* [Task to carry out]: Output the lines of the records below exactly, beginning at their first line and ending at the line with "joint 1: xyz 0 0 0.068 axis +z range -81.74"; include no pictures.

Extracted data entries
# # #
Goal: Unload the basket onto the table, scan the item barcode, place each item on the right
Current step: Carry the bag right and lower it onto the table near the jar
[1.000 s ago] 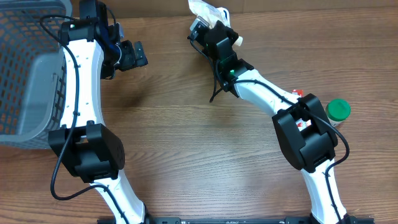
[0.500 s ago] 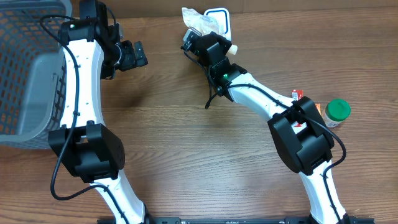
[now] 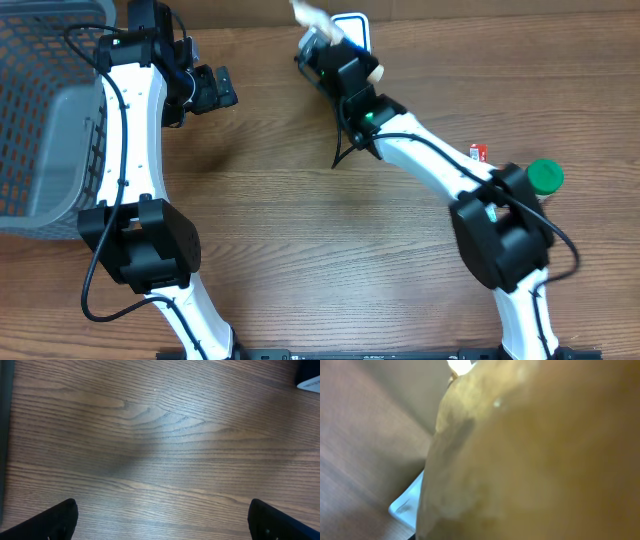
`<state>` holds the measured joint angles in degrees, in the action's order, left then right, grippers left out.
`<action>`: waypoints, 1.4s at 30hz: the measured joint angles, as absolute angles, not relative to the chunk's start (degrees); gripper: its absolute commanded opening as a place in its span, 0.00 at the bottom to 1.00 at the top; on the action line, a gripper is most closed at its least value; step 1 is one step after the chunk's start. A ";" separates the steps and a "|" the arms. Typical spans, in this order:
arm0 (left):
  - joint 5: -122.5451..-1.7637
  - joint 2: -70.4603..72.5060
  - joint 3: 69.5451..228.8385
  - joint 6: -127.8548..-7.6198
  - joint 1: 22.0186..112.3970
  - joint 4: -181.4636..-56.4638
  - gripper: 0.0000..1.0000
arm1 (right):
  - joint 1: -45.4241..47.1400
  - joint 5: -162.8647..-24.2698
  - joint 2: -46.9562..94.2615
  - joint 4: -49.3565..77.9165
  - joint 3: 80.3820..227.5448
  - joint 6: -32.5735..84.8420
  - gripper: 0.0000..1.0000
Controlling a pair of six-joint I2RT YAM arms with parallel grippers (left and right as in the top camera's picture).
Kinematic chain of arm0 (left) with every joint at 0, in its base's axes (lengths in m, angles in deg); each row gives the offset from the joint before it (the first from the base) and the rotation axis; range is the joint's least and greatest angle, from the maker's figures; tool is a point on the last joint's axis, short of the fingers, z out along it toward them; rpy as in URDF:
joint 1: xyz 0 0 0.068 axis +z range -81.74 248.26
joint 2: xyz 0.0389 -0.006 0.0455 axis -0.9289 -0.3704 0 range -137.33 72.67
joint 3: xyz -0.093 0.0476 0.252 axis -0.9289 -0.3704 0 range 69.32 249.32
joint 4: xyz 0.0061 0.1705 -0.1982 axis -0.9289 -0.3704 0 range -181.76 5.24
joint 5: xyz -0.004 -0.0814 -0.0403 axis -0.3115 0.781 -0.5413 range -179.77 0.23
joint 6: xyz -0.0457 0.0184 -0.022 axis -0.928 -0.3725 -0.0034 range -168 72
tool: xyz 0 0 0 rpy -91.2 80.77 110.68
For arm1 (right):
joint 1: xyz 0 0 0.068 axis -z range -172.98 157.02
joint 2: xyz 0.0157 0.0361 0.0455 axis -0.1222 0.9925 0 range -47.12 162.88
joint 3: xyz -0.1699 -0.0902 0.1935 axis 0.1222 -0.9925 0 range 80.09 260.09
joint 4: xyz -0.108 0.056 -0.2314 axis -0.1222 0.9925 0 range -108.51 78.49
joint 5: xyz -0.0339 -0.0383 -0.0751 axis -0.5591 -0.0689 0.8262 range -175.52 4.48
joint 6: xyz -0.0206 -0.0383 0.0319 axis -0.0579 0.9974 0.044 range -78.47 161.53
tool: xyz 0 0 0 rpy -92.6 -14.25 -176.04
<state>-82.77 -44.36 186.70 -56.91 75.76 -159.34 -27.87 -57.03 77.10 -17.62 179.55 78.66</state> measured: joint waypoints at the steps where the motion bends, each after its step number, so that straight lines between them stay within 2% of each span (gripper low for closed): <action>1: -82.77 -44.36 186.70 -56.91 75.76 -159.34 1.00 | -27.83 -57.01 75.07 -16.55 179.55 77.76 0.04; 5: -82.79 -44.36 186.70 -56.89 75.76 -159.34 1.00 | -27.83 -57.14 66.85 -10.89 179.57 74.55 0.04; 9: -82.77 -44.36 186.70 -56.91 75.76 -159.37 1.00 | -27.70 -57.14 59.40 1.20 180.14 70.70 0.04; 15: -82.79 -44.36 186.70 -56.91 75.76 -159.32 1.00 | -26.71 -58.85 56.27 31.10 180.86 61.72 0.06; 20: -82.79 -44.36 186.70 -56.91 75.76 -159.34 1.00 | -25.51 -67.04 56.67 50.40 178.15 56.67 0.07; 26: -82.77 -44.36 186.70 -56.91 75.76 -159.34 1.00 | -23.46 -72.97 56.67 62.46 172.07 54.66 0.07; 33: -82.79 -44.36 186.70 -56.89 75.76 -159.34 1.00 | -19.87 -74.52 56.67 62.92 166.54 53.76 0.13; 37: -82.79 -44.36 186.70 -56.91 75.76 -159.34 1.00 | -17.95 -74.61 56.67 62.38 165.23 53.35 0.41; 39: -82.77 -44.36 186.70 -56.91 75.76 -159.37 1.00 | -17.16 -74.72 56.67 61.85 165.01 52.69 0.97; 40: -82.79 -44.36 186.70 -56.91 75.76 -159.34 1.00 | -16.84 -74.78 56.67 61.65 164.97 51.95 1.00; 42: -82.77 -44.36 186.70 -56.91 75.76 -159.34 1.00 | -16.31 -74.78 56.67 61.65 164.97 51.60 1.00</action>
<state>-82.77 -44.36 186.70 -56.91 75.76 -159.34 -16.31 -74.78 56.67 61.65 164.97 51.60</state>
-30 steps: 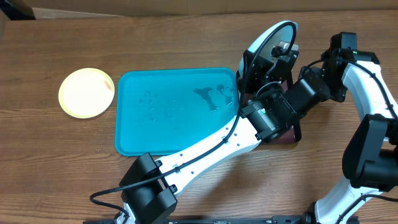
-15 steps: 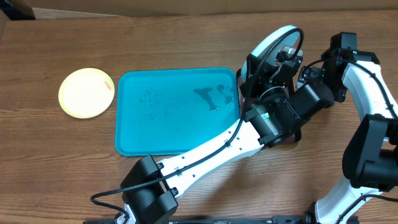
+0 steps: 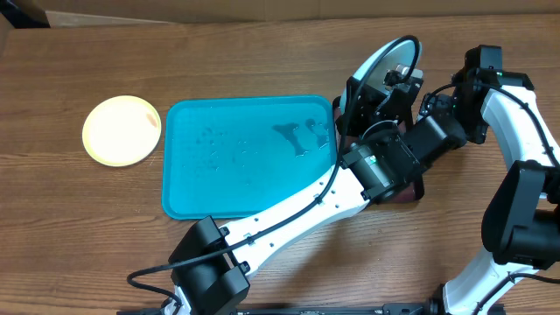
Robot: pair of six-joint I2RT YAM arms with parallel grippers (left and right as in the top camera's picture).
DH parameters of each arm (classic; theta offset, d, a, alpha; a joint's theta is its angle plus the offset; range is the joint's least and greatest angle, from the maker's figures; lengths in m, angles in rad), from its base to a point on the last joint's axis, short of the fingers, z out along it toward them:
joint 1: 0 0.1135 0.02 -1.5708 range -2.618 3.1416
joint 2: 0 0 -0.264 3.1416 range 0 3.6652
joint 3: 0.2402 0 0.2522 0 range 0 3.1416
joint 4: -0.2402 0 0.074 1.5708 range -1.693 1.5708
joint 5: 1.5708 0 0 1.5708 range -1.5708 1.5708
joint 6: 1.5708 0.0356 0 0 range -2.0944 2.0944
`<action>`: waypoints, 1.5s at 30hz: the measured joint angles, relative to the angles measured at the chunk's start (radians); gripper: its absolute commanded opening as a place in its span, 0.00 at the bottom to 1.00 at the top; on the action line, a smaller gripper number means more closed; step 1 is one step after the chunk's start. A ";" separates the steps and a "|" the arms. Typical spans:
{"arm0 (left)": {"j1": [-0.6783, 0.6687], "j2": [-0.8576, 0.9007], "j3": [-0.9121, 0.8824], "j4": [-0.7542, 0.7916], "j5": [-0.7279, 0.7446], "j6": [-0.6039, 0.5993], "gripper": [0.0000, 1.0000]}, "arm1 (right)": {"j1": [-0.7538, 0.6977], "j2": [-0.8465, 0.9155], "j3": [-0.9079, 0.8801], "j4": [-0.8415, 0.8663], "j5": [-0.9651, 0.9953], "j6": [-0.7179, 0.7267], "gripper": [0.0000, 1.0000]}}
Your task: Clean dirty plates on tray and stack at the side
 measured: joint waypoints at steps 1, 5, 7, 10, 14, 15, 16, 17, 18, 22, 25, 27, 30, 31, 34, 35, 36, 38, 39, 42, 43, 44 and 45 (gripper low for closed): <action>0.002 0.000 0.000 -0.011 0.003 0.000 0.04 | 0.000 0.000 0.000 0.000 0.000 0.000 1.00; 0.018 0.000 0.000 -0.018 -0.043 -0.043 0.04 | 0.000 0.000 0.000 0.000 0.000 0.000 1.00; 0.033 0.000 0.000 -0.021 -0.015 -0.069 0.04 | 0.000 0.000 0.000 0.000 0.000 0.000 1.00; 0.052 0.000 0.003 -0.089 0.046 -0.075 0.04 | 0.000 0.000 0.000 0.000 0.000 0.000 1.00; 0.092 0.000 0.006 -0.239 0.207 -0.135 0.04 | 0.000 0.000 0.000 0.000 0.000 0.000 1.00; 0.109 0.000 0.006 -0.263 0.275 -0.153 0.04 | 0.000 0.000 0.000 -0.001 0.000 0.001 1.00; 0.131 0.000 0.006 -0.283 0.347 -0.172 0.04 | 0.000 0.000 0.000 0.000 0.000 0.000 1.00; 0.167 0.000 0.006 -0.305 0.441 -0.192 0.04 | 0.000 0.000 0.000 0.000 0.000 0.000 1.00; 0.201 0.000 0.006 -0.318 0.520 -0.206 0.04 | 0.000 0.000 0.000 0.000 0.000 0.000 1.00; 0.444 0.001 0.006 -0.355 0.970 -0.249 0.04 | 0.000 0.000 0.000 0.000 0.000 0.000 1.00; 0.653 0.004 0.006 -0.377 1.273 -0.262 0.04 | 0.000 0.000 0.000 0.000 0.000 0.000 1.00; 0.784 0.005 0.006 -0.396 1.418 -0.267 0.04 | 0.000 0.000 0.000 -0.001 0.000 0.000 1.00; 0.976 0.005 0.007 -0.458 1.560 -0.278 0.04 | 0.000 0.000 0.000 0.000 0.000 0.001 1.00; 1.036 0.005 0.007 -0.483 1.584 -0.278 0.04 | 0.000 0.000 0.000 0.000 0.000 0.000 1.00; 1.200 0.005 0.007 -0.568 1.578 -0.277 0.04 | 0.000 0.000 0.000 -0.001 0.000 0.000 1.00; 1.246 0.005 0.007 -0.585 1.556 -0.278 0.04 | 0.000 0.000 0.000 0.000 0.000 0.000 1.00; 1.283 0.005 0.007 -0.597 1.533 -0.278 0.04 | 0.000 0.000 0.000 -0.001 0.000 0.000 1.00; 1.366 0.005 0.001 -0.616 1.469 -0.281 0.04 | 0.000 0.000 0.000 0.000 0.000 0.001 1.00; 1.402 0.005 -0.004 -0.618 1.442 -0.282 0.04 | 0.000 0.000 0.000 0.000 0.000 0.000 1.00; 1.504 0.005 -0.029 -0.610 1.373 -0.291 0.04 | 0.000 0.000 0.000 0.000 0.000 0.000 1.00; 1.526 0.005 -0.037 -0.602 1.360 -0.294 0.04 | 0.000 0.000 0.000 0.000 0.000 0.000 1.00; 1.553 0.005 -0.048 -0.586 1.345 -0.301 0.04 | 0.000 0.000 0.000 0.000 0.000 0.000 1.00; 1.578 0.005 -0.061 -0.566 1.334 -0.304 0.04 | 0.000 0.000 0.000 0.000 0.000 0.000 1.00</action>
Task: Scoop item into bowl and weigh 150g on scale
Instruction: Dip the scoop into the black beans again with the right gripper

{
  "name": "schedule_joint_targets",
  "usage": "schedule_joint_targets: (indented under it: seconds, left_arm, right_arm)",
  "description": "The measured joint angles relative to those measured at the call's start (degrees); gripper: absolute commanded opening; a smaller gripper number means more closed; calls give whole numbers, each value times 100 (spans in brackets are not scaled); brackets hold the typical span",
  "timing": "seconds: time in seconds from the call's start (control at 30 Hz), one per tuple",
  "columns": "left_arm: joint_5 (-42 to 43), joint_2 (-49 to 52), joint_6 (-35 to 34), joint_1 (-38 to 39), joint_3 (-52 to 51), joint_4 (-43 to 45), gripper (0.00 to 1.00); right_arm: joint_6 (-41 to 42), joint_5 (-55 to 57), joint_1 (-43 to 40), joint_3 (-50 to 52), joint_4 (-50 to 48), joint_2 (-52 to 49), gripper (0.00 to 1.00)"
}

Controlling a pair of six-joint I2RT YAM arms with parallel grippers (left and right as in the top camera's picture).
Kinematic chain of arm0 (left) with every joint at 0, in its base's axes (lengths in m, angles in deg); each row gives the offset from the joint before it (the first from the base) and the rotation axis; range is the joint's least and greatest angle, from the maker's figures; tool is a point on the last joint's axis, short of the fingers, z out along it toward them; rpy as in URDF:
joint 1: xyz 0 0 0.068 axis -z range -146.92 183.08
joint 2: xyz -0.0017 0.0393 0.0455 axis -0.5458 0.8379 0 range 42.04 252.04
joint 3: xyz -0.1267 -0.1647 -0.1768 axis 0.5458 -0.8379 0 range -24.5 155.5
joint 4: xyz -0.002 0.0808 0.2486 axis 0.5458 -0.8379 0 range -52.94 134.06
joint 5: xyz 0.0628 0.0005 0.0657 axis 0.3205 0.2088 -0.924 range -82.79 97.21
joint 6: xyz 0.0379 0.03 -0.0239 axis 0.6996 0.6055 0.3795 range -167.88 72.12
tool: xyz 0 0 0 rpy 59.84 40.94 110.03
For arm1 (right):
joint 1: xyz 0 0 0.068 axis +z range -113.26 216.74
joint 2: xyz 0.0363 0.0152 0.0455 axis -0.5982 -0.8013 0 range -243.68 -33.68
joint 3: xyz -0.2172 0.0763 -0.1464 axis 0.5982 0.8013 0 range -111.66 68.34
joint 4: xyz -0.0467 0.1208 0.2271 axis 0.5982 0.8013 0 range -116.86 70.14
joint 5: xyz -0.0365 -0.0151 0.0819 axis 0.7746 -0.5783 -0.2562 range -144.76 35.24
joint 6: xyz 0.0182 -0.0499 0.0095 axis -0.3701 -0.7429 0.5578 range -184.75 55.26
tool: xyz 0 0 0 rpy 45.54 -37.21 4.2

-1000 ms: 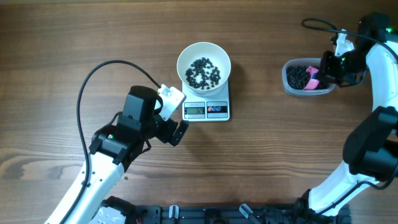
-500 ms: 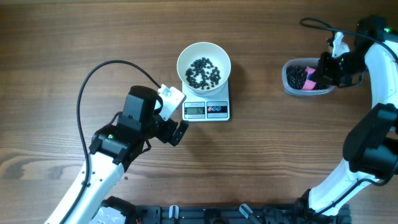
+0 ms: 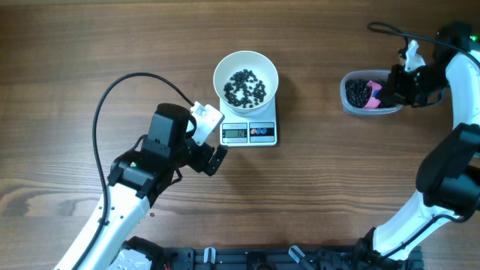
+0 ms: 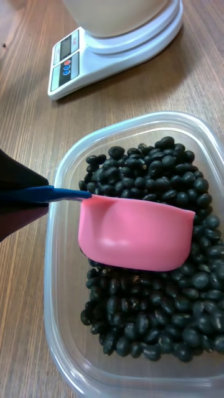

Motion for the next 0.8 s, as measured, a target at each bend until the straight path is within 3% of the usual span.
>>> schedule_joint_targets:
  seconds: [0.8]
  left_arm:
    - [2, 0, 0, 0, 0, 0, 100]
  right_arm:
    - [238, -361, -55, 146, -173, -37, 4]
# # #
* [Task response]:
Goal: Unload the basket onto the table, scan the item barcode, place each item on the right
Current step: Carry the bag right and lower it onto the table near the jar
[1.000 s ago] 
[0.500 s ago] 
[now] 
`<state>` holds the measured joint angles in degrees, in the action's order, left then right, grippers left out.
`<action>`: waypoints, 1.4s at 30hz: the measured joint angles, as absolute angles, not relative to the chunk's start (degrees); gripper: its absolute commanded opening as a place in its span, 0.00 at the bottom to 1.00 at the top; on the action line, a gripper is most closed at its least value; step 1 is one step after the chunk's start. A ";" separates the steps and a "|" the arms. Typical spans, in this order:
arm0 (left):
  - joint 5: -122.5451..-1.7637
  - joint 2: -70.4603..72.5060
  - joint 3: 69.5451..228.8385
  - joint 6: -127.8548..-7.6198
  - joint 1: 22.0186..112.3970
  - joint 4: -181.4636..-56.4638
  - gripper: 0.0000..1.0000
arm1 (right):
  - joint 1: -45.4241..47.1400
  - joint 5: -162.8647..-24.2698
  - joint 2: -46.9562..94.2615
  - joint 4: -49.3565..77.9165
  - joint 3: 80.3820..227.5448
  - joint 6: -32.5735..84.8420
  - gripper: 0.0000..1.0000
Controlling a pair of six-joint I2RT YAM arms with parallel grippers (left and right as in the top camera's picture).
Kinematic chain of arm0 (left) with every joint at 0, in its base's axes (lengths in m, angles in deg); each row gives the offset from the joint before it (the first from the base) and the rotation axis; range is the joint's least and greatest angle, from the maker's figures; tool is a point on the last joint's axis, short of the fingers, z out along it toward them; rpy as in URDF:
joint 1: xyz 0 0 0.068 axis +z range -81.74 248.26

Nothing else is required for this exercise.